Exercise goal:
Omit all pictures. Quote the lines from the one with "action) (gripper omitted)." through the end of the listing below, exactly as they appear.

Material provided:
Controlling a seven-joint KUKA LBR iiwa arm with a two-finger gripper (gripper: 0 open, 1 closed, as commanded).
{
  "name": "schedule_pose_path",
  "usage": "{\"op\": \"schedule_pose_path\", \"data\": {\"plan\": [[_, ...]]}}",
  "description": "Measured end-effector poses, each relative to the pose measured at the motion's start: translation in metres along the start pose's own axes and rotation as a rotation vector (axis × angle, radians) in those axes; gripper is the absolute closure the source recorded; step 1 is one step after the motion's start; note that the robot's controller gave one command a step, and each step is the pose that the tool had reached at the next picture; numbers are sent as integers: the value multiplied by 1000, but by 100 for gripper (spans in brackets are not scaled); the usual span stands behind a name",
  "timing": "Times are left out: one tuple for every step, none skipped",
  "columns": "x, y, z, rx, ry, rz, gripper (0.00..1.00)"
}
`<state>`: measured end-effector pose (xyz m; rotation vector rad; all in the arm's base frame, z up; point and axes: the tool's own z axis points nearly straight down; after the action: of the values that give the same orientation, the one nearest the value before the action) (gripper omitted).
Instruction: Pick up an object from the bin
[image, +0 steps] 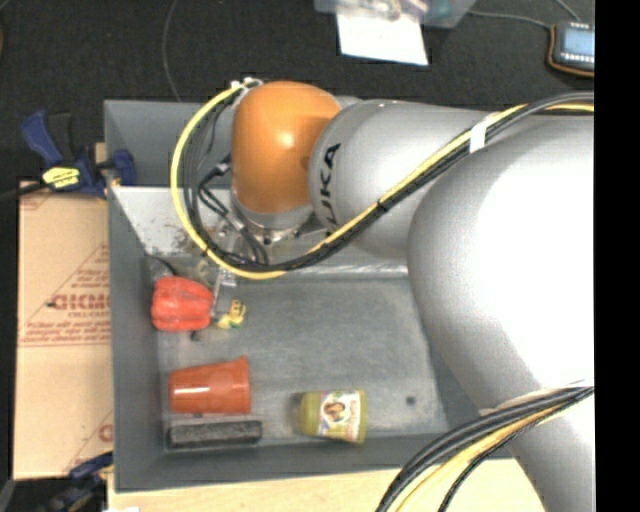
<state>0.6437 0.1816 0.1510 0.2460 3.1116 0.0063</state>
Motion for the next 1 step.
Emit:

Expected answer:
`<state>`: measured end-effector pose (xyz m; rotation vector rad; all in the arm's base frame, z up; point and axes: the tool's own z axis points nearly straight down; after the action: of the values that give the same orientation, the one nearest the value before the action) (gripper omitted).
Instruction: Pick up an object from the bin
[image, +0 steps] 
<state>0.6437 0.1816 0.1510 0.2460 3.1116 0.0063</state>
Motion for the next 1 step.
Emit:

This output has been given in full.